I don’t show the world as it looks — I show how I take it in.

I’m 43, and I’m still learning to see. I started out at twenty as an ornamental plasterer, then taught myself to code — today I work as a software architect, designing the cloud. I was born near Piotrków Trybunalski, spent most of my life tied to Warsaw, and for the last ten years I’ve lived in Masuria, in Ruciane-Nida, where I’m building a house. The quiet of the forest and the lakes is closer to me than the noise of the city’s concrete monuments.
I picked up a camera in my forties — part midlife crisis, part curiosity. I was afraid it would be another three-week fascination. It has stayed for years — perhaps because, when my son and then I were diagnosed with ADHD, treatment finally let me focus and see the world differently.
This isn’t reportage.

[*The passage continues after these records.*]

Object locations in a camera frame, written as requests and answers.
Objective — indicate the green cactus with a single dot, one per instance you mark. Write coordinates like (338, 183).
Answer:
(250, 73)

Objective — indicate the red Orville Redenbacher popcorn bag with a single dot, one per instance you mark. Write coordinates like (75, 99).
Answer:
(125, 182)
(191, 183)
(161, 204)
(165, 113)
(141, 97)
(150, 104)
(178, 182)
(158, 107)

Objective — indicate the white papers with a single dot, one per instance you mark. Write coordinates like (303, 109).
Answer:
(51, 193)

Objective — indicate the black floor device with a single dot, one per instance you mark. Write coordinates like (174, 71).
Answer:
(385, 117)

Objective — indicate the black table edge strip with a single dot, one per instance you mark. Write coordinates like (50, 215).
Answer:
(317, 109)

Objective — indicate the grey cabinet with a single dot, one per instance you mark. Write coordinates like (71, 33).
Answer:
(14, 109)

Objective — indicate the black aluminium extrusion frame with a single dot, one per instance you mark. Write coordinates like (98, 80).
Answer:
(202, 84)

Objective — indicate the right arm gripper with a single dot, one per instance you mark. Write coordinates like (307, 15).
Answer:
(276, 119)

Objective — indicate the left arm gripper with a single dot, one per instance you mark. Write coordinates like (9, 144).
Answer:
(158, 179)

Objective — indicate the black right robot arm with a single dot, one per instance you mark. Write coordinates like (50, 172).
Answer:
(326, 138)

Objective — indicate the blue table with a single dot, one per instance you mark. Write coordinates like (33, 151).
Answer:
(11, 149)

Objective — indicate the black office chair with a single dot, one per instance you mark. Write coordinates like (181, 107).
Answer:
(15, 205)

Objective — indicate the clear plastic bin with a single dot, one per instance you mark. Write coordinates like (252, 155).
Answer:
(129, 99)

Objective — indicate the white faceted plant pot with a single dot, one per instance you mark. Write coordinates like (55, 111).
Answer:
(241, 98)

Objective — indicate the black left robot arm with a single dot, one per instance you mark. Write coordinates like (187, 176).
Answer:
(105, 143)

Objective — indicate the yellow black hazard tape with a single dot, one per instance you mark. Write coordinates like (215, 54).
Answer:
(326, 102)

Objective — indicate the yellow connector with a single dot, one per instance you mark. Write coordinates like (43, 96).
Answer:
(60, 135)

I’m not interested in how something looks through the lens, only in how I see it — I push the colour, warm it, shift the mood. Rather than use AI to generate fantasy, I’d rather build on what I can actually experience, and show how I took it in.
I photographed everything — nature, the sky, objects, situations — until I realised it’s people who pull me in. Especially in emotion, caught in a single instant, not in a pose. A moment like that says more about a person than any conversation, and it’s often more honest. That’s what I look for: emotion, and the truth about a person. Even my surreal works grow from frames caught by chance.
Somewhere along the way, as I was changing my life, I found the gym and powerlifting — with a few small wins at competitions. That’s part of me too, and probably why it sometimes returns in my frames.
I have no formal art education, and I’m sure there are gaps — but I don’t compare myself to anyone. The camera is my tool today, not my limit; painting is already pulling at me. It comes down to one thing: to speak in my own voice.
One of these works — a moment of tension where strength meets stillness — reached the finals of the Dodho Fine Art Awards 2025 and the “Fine Art 2025” book. A nice surprise, not the goal itself.
I began exhibiting mostly to finally show what I make — art isn’t how I earn a living. And prints, because a screen will never give what the naked eye does: a physical print, with no digital middleman. They say I transform reality — I don’t agree. I simply show how I took in that one moment.